▶ _Exercise requirements_:
Within the entries below, the lines from the one with "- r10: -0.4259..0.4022" through the one with "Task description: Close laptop" are to be set down exactly, both ends kept.

* * * * *

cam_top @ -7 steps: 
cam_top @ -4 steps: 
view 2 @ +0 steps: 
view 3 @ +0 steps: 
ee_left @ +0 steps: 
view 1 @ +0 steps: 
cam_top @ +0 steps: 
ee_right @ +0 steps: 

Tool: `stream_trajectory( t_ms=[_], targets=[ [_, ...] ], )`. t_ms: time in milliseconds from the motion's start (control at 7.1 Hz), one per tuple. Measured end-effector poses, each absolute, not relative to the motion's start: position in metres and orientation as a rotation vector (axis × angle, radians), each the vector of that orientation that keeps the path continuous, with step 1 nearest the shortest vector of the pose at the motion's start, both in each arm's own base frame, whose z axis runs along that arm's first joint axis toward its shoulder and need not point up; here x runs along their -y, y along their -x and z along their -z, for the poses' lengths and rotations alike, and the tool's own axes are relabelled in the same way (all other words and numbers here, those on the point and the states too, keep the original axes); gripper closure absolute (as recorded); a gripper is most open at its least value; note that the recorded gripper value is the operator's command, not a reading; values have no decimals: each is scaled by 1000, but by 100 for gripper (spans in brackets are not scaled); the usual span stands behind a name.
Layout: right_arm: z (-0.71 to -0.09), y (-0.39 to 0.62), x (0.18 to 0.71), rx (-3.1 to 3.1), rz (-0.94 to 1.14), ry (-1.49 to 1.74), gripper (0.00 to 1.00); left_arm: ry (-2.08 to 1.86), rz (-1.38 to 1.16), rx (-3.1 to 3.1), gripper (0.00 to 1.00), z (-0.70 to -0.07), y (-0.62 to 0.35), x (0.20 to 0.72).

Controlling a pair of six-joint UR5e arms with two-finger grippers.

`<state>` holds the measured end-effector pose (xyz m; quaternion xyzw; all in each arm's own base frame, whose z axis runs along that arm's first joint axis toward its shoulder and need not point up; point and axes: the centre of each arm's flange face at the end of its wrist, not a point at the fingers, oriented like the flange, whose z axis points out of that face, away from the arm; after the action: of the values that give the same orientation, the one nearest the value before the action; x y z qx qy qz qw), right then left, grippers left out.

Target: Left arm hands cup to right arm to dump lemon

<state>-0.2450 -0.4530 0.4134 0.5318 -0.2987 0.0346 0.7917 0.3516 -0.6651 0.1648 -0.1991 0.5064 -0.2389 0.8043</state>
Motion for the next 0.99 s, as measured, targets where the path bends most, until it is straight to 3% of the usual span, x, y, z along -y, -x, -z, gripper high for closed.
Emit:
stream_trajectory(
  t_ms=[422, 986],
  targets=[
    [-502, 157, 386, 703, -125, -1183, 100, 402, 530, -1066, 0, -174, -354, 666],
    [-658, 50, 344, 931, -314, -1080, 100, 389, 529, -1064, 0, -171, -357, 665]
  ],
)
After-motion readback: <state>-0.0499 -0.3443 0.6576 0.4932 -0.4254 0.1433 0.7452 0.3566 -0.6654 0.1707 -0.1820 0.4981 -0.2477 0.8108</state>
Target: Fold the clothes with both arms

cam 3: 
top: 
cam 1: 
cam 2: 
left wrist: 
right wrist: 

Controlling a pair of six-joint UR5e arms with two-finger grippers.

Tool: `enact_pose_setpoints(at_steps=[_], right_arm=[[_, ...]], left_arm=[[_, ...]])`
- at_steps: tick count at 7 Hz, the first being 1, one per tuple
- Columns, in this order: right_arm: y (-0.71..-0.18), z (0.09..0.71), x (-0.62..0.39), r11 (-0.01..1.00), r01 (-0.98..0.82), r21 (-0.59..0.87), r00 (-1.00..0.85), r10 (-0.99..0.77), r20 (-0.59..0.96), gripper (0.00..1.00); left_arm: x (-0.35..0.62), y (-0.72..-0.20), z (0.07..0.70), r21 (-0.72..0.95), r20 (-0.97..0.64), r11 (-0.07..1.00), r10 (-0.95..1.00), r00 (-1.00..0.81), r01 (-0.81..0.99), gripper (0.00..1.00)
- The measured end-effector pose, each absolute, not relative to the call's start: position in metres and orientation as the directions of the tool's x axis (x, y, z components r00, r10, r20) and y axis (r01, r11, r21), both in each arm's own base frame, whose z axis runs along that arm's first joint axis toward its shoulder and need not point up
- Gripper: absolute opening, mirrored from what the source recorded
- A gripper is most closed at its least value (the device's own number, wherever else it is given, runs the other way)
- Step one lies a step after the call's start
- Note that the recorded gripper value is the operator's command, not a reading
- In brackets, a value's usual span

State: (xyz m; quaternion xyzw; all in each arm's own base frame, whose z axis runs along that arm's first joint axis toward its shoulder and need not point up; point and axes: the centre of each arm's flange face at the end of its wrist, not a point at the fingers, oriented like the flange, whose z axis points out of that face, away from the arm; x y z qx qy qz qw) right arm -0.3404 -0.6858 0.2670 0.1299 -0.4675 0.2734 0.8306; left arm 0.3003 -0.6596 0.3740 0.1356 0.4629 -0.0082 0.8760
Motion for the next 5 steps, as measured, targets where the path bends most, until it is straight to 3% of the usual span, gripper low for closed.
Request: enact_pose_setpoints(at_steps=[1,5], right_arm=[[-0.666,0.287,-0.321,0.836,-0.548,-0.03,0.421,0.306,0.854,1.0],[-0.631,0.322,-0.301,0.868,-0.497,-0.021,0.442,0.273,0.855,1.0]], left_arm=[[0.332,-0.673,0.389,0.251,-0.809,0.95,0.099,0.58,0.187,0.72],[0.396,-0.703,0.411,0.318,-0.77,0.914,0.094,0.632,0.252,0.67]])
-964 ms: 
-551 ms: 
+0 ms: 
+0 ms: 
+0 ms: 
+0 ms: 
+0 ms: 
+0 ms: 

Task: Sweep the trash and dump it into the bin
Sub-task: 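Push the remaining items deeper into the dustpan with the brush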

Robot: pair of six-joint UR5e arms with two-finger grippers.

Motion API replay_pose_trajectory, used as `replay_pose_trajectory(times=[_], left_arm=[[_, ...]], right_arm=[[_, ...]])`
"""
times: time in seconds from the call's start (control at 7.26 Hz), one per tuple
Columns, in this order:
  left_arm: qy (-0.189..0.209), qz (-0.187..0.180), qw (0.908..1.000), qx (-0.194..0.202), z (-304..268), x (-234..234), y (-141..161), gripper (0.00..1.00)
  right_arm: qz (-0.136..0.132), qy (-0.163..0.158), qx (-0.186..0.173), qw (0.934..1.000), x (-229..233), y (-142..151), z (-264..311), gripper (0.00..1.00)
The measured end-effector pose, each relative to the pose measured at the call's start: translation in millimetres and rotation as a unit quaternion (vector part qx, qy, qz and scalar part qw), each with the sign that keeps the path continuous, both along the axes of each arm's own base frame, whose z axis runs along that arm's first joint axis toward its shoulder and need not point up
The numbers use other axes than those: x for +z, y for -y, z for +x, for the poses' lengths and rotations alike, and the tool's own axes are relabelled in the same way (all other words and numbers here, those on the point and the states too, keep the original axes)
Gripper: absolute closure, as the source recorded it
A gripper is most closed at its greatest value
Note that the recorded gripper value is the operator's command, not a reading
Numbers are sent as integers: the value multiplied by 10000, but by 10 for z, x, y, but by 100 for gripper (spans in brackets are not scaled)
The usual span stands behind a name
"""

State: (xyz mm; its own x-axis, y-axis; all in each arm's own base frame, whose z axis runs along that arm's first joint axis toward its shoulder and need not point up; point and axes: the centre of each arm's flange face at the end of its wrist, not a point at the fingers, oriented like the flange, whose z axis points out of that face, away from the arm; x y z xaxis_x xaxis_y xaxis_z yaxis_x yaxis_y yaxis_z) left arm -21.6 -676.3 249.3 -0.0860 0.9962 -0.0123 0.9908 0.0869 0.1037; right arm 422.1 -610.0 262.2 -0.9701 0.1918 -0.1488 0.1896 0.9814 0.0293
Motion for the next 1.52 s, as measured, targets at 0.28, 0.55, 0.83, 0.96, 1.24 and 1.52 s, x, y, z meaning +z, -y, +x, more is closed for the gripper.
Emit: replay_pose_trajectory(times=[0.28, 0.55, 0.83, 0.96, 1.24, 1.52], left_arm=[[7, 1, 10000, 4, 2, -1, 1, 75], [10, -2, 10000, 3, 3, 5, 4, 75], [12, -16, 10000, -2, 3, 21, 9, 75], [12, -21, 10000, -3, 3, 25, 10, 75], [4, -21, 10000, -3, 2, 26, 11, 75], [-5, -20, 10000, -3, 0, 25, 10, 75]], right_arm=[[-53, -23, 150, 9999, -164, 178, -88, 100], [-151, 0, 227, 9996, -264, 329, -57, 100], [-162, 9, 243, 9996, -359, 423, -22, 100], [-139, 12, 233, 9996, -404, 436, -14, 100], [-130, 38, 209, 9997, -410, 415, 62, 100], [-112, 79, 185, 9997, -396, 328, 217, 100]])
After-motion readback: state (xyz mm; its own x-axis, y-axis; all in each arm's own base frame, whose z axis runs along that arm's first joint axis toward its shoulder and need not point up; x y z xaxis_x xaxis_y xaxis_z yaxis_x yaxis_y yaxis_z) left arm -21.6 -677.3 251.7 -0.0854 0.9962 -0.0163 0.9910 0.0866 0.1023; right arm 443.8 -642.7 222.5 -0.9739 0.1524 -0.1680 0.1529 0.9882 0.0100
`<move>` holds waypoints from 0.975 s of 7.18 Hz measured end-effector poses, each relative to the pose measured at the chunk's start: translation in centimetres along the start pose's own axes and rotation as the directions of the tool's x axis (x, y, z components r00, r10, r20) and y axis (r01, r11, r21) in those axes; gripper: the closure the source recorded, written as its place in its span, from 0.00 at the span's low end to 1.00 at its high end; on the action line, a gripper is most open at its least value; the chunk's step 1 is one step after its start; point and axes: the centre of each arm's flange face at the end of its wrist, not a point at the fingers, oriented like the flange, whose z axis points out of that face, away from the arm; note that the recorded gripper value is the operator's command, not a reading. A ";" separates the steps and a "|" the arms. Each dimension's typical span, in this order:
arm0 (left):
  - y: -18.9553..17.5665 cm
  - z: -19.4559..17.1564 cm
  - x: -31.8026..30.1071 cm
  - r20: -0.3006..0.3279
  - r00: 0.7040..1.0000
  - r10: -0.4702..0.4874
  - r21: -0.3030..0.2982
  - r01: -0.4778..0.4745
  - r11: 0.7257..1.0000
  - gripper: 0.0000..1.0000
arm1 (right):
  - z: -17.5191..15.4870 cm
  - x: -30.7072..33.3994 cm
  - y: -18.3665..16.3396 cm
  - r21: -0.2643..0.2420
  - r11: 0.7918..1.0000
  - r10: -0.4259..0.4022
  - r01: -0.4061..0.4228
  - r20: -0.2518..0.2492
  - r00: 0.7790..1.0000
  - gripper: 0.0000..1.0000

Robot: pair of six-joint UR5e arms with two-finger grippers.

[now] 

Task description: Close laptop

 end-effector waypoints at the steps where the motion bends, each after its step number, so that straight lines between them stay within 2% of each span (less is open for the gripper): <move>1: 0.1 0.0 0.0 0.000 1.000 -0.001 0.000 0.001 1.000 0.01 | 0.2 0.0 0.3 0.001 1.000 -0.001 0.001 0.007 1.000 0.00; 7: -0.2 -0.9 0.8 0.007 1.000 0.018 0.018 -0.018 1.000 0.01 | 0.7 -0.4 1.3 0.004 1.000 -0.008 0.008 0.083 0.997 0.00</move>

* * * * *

▶ _Output of the task_:
  - r10: -0.4259..0.4022
  - r01: -0.4061..0.4228
  - r20: -0.2518..0.2492
  - r00: 0.7790..1.0000
  - gripper: 0.0000..1.0000

Robot: pair of six-joint UR5e arms with two-finger grippers.

[now] 

Task description: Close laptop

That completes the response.